Readers' Blog: Mental health services need change
The essence of two Mental Health Reform surveys published last week exposes high levels of dissatisfaction with current mental health services as provided by the HSE.
Apparently, just 29% of service users said they had a good experience of same.
By any standards of appraisal this is a paltry satisfaction rating, and surely one to be roundly ashamed of . However, while shocking, it is strangely not surprising given the regular adverse commentary and assessment which has been circulating for many years now.
There has been so much written and published re the overriding preponderance of the biomedical management and predominant medication-based response to “life distress” issues, and how wholly inappropriate it is that this over-dominance prevails.
The crucial familial, communal, sociological, and generalised intra-personal dynamics at play in significant individual distress scenarios are core to this, yet non-biomedical approaches to address the are regularly relegated to bit-player roles under
the overarching umbrella of “biomedicalia”.
Having worked in this area for many years, I find it both debilitating and depressing, that the perennial status-quo still broadly prevails, with little or no “vision for change”, ie, real change in wholesome practice.

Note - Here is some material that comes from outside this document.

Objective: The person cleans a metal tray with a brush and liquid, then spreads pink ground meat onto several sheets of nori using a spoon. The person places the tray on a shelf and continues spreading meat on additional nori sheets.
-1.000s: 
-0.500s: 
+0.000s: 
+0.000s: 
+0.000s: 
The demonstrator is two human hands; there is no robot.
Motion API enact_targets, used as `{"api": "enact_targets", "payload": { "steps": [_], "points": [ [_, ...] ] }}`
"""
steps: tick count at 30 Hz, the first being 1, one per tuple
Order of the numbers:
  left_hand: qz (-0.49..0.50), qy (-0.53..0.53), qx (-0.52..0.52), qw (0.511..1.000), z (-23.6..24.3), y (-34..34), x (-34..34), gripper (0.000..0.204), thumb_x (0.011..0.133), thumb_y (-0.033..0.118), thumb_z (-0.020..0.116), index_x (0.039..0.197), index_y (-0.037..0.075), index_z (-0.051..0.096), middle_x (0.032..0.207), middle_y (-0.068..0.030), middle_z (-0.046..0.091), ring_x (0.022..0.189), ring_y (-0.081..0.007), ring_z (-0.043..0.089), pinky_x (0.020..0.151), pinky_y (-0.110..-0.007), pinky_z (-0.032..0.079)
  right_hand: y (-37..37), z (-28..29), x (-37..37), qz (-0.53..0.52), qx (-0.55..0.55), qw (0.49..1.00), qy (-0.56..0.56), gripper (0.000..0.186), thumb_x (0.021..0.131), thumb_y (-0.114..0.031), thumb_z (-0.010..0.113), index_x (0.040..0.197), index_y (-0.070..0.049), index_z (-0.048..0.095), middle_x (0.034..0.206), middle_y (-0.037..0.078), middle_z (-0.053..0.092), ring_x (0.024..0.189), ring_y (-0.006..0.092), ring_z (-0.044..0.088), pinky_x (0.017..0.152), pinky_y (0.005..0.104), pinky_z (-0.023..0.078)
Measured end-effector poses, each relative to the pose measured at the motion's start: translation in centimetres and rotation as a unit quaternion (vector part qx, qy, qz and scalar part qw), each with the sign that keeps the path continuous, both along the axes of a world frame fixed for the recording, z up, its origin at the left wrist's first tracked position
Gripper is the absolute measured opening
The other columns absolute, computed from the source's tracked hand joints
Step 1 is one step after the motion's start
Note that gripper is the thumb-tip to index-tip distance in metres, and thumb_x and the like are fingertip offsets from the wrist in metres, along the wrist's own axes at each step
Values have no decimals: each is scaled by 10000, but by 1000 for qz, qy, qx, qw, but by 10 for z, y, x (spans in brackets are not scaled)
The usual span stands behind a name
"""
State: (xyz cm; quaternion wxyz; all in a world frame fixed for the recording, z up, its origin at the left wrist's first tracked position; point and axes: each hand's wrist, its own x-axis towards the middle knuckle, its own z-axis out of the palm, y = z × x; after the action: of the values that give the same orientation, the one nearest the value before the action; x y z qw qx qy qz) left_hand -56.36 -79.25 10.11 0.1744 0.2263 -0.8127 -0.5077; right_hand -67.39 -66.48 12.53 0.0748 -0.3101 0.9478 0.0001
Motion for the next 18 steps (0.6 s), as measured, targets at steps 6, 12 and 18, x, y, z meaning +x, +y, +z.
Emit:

Thus, people who are struggling and suffering with serious challenges are being short-changed and fundamentally mismanaged, yet the services stubbornly persist in their traditional, distorted vested-interest pharmacological and brain-dysfunction modes of operational response templates. One only hopes that some day the wayward thinking and controlling manipulations of the incumbent overlords can dwindle and fade, allowing some sanity to enter the fray.